Several science news sites have been reporting two new techniques for creating embryonic stem cells that do not involve the creation of viable embryos (see, for instance, New Scientist, Science Now, and Nature news, 437, 1065 (20 October 2005) | doi: 10.1038/4371065a).
    There is no consensus yet, however, whether these methods overcome all the ethical objections to embryonic stem cell research.  The ethical impact of one of the methods, alternate nuclear transfer (ANT), hinges on the definition of when life begins.  Every bit helps, reported Nature, but –

It remains to be seen if either method can do anything to resolve the political impasse over human embryonic stem-cell research….
The ethical appeal of the [ANT] approach has yet to be tested.  If proponents such as Hurlbut are sufficiently numerous and influential, it could help to tip the balance towards a more benign regulatory and funding environment for human embryonic stem-cell research.
  (Emphasis added in all quotes.)

In the same issue of Nature (437, 1076-1077 (20 October 2005) | doi: 10.1038/4371072b), Carina Dennis and Erika Check made it clear where the ethical pressure was coming from: “Religious and ethical concerns are forcing researchers using human embryonic stem cells to seek ways to sidestep these issues.”  The question dogging researchers is what is the definition of an embryo, if it is not viable and could not be implanted.  Some critics are not convinced; one says the ANT product is indistinguishable from a natural embryo; another said, “You do an engineering step to essentially destroy the embryo so that you can then use it.”
    Nature’s editorial writers make no bones about their desire to accelerate stem-cell research, and view these new techniques with cautious optimism – the caution deriving from what ethicists will think.  Other references in the journal encourage Germany to get rid of its ban on stem-cell research, and the Bush administration to loosen restrictions.  And the prior week, Erika Check had reported in Nature about how “US progressives fight for a voice in bioethics.”  She pointed to one incident that illustrates the difference between progressives and conservatives: “[Arthur] Caplan [ethicist, U of Pennsylvania] and others were outraged when Republican leaders fought to keep Schiavo on life support against her husband’s wishes.  ‘Nothing could make clearer the difference between progressive and conservative bioethics,’ says Caplan.”  Erika Check reported on steps progressives are taking to organize and combat the influence of conservative bioethicists.

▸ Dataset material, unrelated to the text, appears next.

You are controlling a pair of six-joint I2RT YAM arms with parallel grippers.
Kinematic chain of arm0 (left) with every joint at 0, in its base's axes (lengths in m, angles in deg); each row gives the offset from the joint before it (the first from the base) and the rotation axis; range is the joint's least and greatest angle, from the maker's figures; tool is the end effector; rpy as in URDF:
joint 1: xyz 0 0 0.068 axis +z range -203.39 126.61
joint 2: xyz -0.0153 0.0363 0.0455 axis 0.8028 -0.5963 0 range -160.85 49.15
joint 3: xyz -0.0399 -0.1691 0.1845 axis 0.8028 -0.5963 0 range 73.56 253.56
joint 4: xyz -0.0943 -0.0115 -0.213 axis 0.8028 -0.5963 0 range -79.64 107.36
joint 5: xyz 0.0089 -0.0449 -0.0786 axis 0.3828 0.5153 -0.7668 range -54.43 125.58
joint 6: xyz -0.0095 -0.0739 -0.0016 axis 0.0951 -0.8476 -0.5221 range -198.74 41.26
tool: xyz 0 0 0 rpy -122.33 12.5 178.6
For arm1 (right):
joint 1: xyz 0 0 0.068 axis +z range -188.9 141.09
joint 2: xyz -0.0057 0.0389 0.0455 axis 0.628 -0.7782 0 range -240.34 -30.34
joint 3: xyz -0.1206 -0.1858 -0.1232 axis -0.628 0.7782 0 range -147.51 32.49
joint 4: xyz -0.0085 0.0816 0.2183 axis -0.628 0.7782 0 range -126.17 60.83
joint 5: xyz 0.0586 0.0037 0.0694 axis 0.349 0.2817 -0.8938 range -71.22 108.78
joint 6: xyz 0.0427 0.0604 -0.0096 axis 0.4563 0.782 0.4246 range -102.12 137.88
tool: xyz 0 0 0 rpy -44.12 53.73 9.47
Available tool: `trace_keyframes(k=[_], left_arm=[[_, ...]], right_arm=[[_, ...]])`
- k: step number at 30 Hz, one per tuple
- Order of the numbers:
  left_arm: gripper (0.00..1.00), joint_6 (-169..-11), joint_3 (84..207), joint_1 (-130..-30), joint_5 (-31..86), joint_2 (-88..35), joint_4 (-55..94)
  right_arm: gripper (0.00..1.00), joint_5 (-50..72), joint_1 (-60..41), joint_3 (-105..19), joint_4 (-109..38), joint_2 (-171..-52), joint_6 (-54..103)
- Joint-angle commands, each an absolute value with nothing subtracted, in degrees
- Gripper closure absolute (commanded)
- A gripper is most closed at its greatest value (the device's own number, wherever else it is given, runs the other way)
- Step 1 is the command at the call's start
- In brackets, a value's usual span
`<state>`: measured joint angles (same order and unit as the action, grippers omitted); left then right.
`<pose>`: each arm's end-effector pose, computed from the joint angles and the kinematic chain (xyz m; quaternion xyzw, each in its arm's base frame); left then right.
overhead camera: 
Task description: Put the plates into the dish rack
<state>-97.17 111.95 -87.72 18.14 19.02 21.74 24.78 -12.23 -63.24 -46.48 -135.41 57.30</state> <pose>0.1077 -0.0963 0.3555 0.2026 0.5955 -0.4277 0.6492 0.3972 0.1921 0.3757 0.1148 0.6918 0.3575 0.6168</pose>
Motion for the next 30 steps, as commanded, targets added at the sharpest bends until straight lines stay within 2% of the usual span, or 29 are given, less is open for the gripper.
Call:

These articles illustrate once again that mad scientists would go berserk with what they could do, if it were not for people with an ethical conscience, often derived from religion, putting the brakes on their reckless (and funding-motivated) enthusiasm.  It would be good to read again some of the moral issues and potential horrors of unregulated genetic engineering we listed in our 08/24/2003 commentary (see bullet item “Right to Life lobby”).  Keep the pressure on.  We would have no qualms over stem cell research that passes the most rigorous tests of informed ethicists, particularly those who understand Christian principles of compassion, like not grinding up some lives to help others.  But be careful.  Darwinism has bequeathed to us an unprincipled lot of opportunists and glory-seekers.  Their appeals couched in terms of compassion leave ample room for skepticism, when the mouth vocalizing altruistic rhetoric is accompanied with dollar signs in the eyes.